Prosecuting employers under the Employees Provident Act or preventing directors from leaving the country is not an effective way for the Employees Provident Fund (EPF) to recover unremitted contributions.
According to news reports, 9,500 employers have defaulted on EPF contributions and the EPF has given 1,204 names of company directors to the Immigration Department to stop them from going overseas. EPF has also filed 5,772 civil cases against companies and their directors as at September 2005.
The above raises questions on the procedures followed by EPF in tracking down errant employers. With its enforcement monitoring system, EPF is supposed to be able to detect - and subsequently - prosecute defaulting employers who do not pay up within three months, but complaints we receive have proved otherwise. If EPF had been closely monitoring these employers, they would have been charged earlier, before the sum owed ballooned and made recovery difficult.

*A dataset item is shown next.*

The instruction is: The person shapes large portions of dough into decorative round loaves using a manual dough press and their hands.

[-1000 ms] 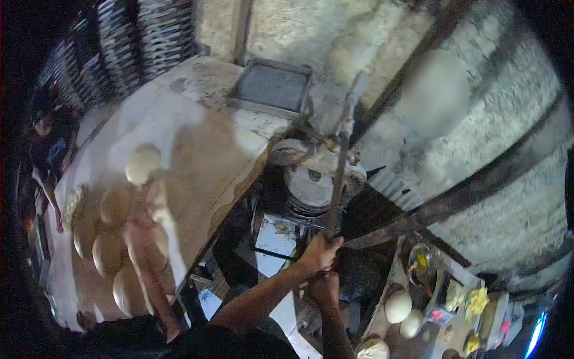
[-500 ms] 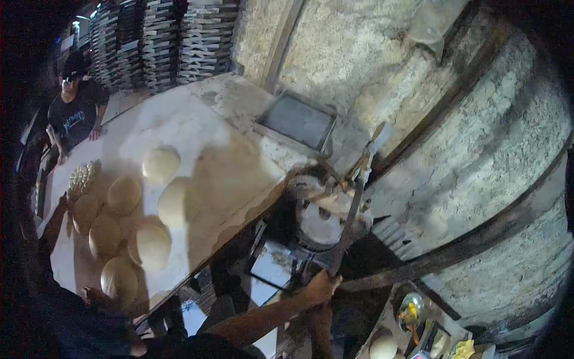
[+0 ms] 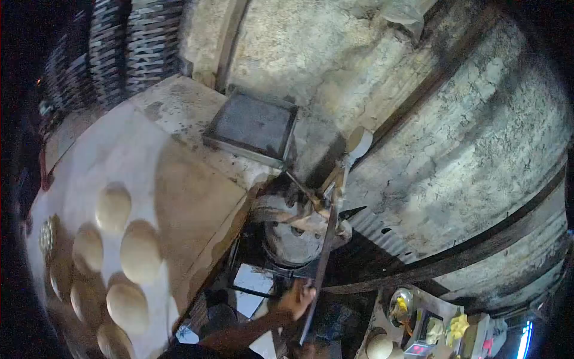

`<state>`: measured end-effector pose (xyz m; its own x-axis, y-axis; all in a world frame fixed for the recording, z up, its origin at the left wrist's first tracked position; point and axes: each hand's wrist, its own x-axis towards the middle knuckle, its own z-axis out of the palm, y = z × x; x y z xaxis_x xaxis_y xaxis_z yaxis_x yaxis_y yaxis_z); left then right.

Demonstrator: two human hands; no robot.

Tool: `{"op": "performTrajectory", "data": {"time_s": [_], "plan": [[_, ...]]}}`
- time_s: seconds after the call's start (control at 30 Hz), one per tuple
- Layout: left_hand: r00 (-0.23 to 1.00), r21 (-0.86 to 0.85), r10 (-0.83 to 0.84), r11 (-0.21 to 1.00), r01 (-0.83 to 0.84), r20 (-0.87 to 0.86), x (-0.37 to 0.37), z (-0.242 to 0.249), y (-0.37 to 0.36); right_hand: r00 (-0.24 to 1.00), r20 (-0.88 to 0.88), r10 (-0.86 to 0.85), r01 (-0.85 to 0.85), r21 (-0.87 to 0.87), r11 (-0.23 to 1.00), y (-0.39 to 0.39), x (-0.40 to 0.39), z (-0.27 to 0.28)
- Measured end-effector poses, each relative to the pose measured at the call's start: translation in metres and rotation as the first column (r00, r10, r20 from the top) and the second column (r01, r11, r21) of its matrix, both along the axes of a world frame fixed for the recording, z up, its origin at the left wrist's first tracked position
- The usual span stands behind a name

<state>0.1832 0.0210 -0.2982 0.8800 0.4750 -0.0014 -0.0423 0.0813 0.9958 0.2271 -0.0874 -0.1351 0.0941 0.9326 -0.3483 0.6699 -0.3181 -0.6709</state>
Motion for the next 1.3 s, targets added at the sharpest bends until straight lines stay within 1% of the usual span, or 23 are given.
{"op": "performTrajectory", "data": {"time_s": [0.07, 0.1, 0.17, 0.23, 0.3, 0.37, 0.4, 0.43, 0.57, 0.6, 0.7, 0.73, 0.77, 0.83, 0.9, 1.0, 1.1, 1.13, 1.17, 1.2, 1.23, 1.27, 1.3], "plan": [[0.994, 0.132, 0.11, 0.986, -0.107, -0.019, 0.036, 0.017, 0.084, 0.986, 0.121, -0.113, 0.111, 0.017, 0.994, 0.015, 0.047, 0.066], [0.97, 0.295, 0.233, 0.924, -0.245, 0.075, 0.044, 0.075, 0.13, 0.962, 0.185, -0.201, 0.198, 0.034, 0.98, 0.019, 0.071, 0.102], [0.919, 0.313, 0.284, 0.877, -0.365, 0.275, 0.095, 0.101, 0.209, 0.876, 0.296, -0.381, 0.371, 0.093, 0.924, 0.024, 0.109, 0.169], [0.889, 0.649, 0.311, 0.608, -0.458, 0.336, 0.143, 0.119, 0.268, 0.773, 0.348, -0.53, 0.504, 0.171, 0.847, 0.032, 0.124, 0.202], [0.956, 0.867, 0.214, 0.417, -0.274, 0.2, 0.192, 0.102, 0.317, 0.702, 0.343, -0.624, 0.581, 0.231, 0.781, 0.043, 0.121, 0.196], [0.965, 0.951, 0.119, 0.236, 0.201, -0.234, 0.219, 0.078, 0.34, 0.661, 0.309, -0.683, 0.632, 0.261, 0.73, 0.055, 0.09, 0.159], [0.901, 0.885, 0.042, 0.216, 0.413, -0.431, 0.22, 0.103, 0.347, 0.654, 0.292, -0.698, 0.649, 0.258, 0.716, 0.063, 0.072, 0.135], [0.912, 0.903, 0.093, 0.207, 0.376, -0.401, 0.225, 0.097, 0.348, 0.653, 0.276, -0.705, 0.66, 0.249, 0.708, 0.072, 0.053, 0.115], [0.927, 0.88, -0.071, 0.297, 0.371, -0.367, 0.215, 0.104, 0.362, 0.621, 0.284, -0.731, 0.699, 0.221, 0.68, 0.1, 0.014, 0.083], [0.946, 0.892, -0.079, 0.314, 0.324, -0.315, 0.212, 0.102, 0.364, 0.599, 0.313, -0.737, 0.693, 0.259, 0.673, 0.103, 0.016, 0.089], [0.989, 0.861, -0.139, 0.495, 0.115, -0.053, 0.218, 0.078, 0.368, 0.462, 0.435, -0.773, 0.605, 0.483, 0.634, 0.111, 0.049, 0.125], [0.988, 0.871, -0.074, 0.466, 0.157, -0.139, 0.223, 0.082, 0.363, 0.388, 0.471, -0.792, 0.531, 0.588, 0.61, 0.115, 0.068, 0.141], [0.976, 0.881, -0.014, 0.429, 0.201, -0.216, 0.229, 0.093, 0.361, 0.303, 0.497, -0.813, 0.428, 0.691, 0.583, 0.117, 0.091, 0.159], [0.996, 0.911, 0.007, 0.404, 0.081, -0.092, 0.218, 0.106, 0.366, 0.111, 0.529, -0.841, 0.167, 0.824, 0.541, 0.131, 0.14, 0.201], [0.999, 0.904, 0.037, 0.426, -0.019, 0.003, 0.227, 0.1, 0.365, -0.082, 0.506, -0.859, -0.065, 0.857, 0.511, 0.149, 0.191, 0.241], [0.994, 0.926, 0.05, 0.37, 0.07, -0.095, 0.224, 0.112, 0.366, -0.35, 0.395, -0.849, -0.262, 0.829, 0.494, 0.197, 0.267, 0.297], [0.964, 0.923, 0.055, 0.307, 0.233, -0.262, 0.197, 0.136, 0.36, -0.631, 0.265, -0.729, -0.233, 0.832, 0.504, 0.239, 0.315, 0.322], [0.948, 0.914, 0.057, 0.29, 0.284, -0.313, 0.183, 0.141, 0.351, -0.675, 0.257, -0.692, -0.206, 0.835, 0.511, 0.251, 0.32, 0.32], [0.955, 0.903, 0.064, 0.35, 0.249, -0.288, 0.168, 0.145, 0.341, -0.423, 0.291, -0.858, -0.094, 0.928, 0.361, 0.265, 0.282, 0.305], [0.942, 0.891, 0.049, 0.344, 0.297, -0.333, 0.156, 0.146, 0.33, -0.597, 0.327, -0.732, -0.333, 0.73, 0.597, 0.218, 0.362, 0.311], [0.928, 0.877, 0.037, 0.341, 0.338, -0.372, 0.144, 0.146, 0.318, -0.419, 0.393, -0.819, -0.326, 0.776, 0.54, 0.208, 0.365, 0.3], [0.978, 0.956, 0.13, 0.268, 0.122, -0.161, 0.127, 0.139, 0.309, -0.085, 0.402, -0.912, -0.237, 0.881, 0.41, 0.195, 0.349, 0.278], [0.977, 0.978, 0.205, 0.18, -0.104, 0.066, 0.106, 0.13, 0.301, 0.228, 0.298, -0.927, -0.104, 0.954, 0.282, 0.181, 0.338, 0.254]]}}
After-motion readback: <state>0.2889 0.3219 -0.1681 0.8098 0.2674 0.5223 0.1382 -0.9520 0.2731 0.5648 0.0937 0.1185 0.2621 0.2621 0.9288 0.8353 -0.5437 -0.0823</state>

The fact that employers continue to default on EPF payments means that the Act does not instill fear in them. A greater incentive for employers to diligently forward their contributions to EPF would to charge defaulting employers for criminal breach of trust.
This will act as a deterrent because a person who is guilty of criminal breach of trust shall be imprisoned for a term for not less than one year and not more than 10 years and with whipping, and also be liable to a fine.
Therefore, we urge EPF to step up its enforcement and charge errant employers for criminal breach of trust in order to recover the missing millions in contributions.
The writer is Consumers Association of Penang president.